通过化学抑制剂和基因敲除实验，研究证实PARP1是感染诱导的PARylation的主要执行者。PARP1特异性抑制剂AG14361和Olaparib可显著抑制PARylation，而PARP5a/5b抑制剂XAV939无此效果。

在PARP1敲除细胞中，感染诱导的PARylation几乎完全消失。
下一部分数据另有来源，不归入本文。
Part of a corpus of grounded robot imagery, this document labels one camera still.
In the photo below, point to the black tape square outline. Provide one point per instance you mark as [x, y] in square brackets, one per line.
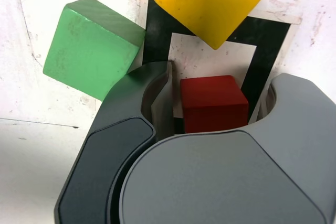
[155, 37]

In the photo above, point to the green cube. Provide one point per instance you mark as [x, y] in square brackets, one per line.
[89, 51]

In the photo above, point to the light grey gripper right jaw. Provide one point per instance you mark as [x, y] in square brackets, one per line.
[223, 182]

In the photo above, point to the yellow cube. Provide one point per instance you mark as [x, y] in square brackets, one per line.
[210, 3]

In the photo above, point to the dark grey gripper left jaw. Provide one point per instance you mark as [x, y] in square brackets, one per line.
[105, 161]

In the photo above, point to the red cube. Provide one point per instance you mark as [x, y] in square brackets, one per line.
[212, 98]

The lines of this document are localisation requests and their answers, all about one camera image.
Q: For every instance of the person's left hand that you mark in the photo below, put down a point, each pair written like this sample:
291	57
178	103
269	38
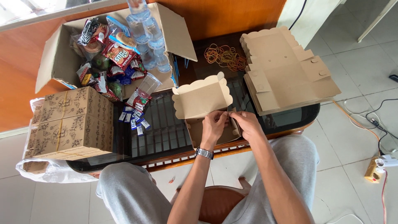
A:
212	129

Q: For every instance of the person's right hand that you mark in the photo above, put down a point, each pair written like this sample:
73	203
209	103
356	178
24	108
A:
250	127

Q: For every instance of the plain kraft box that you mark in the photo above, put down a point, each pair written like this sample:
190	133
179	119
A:
200	96

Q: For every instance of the silver wristwatch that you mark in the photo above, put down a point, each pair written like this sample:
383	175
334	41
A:
204	153

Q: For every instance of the glass top wooden table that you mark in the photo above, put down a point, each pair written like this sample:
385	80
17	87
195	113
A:
161	130

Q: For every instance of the stack of flat kraft boxes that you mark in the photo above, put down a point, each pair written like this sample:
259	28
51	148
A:
286	77

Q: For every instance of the bundle of blue straws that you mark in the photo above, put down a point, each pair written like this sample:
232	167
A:
176	70

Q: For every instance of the brown wooden chair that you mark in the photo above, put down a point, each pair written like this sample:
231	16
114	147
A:
217	202

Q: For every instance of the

回补实验表明，具有PARylation活性的PARP1才能恢复抗病毒表型，而催化失活突变体（E988A）或仅保留MARylation活性的突变体（E988K）则不能。

PARP1介导的ADP-核糖基化抑制甲型流感病毒复制

病毒复制实验显示，PARP1敲除细胞中病毒滴度显著高于野生型细胞，在多周期和单周期复制实验中均观察到约5倍的增加。这表明PARP1介导的PARylation确实发挥了抑制病毒复制的功能。

研究结论与意义

本研究系统阐明了ADP-核糖基化在甲型流感病毒感染中的重要作用。PARP1介导的PARylation作为一种新型的先天免疫样应答，通过修饰病毒复制 machinery（特别是NP）抑制其功能。而病毒则通过NS1蛋白拮抗这一宿主防御机制。该研究不仅揭示了宿主-病毒相互作用的新层面，还为开发针对病毒免疫逃逸机制的治疗策略提供了潜在靶点。与已知编码宏结构域去ADP-核糖基化酶的RNA病毒不同，甲型流感病毒采用了独特的NS1依赖策略来对抗PARP介导的抗病毒反应，这为进一步研究病毒逃逸机制提供了新方向。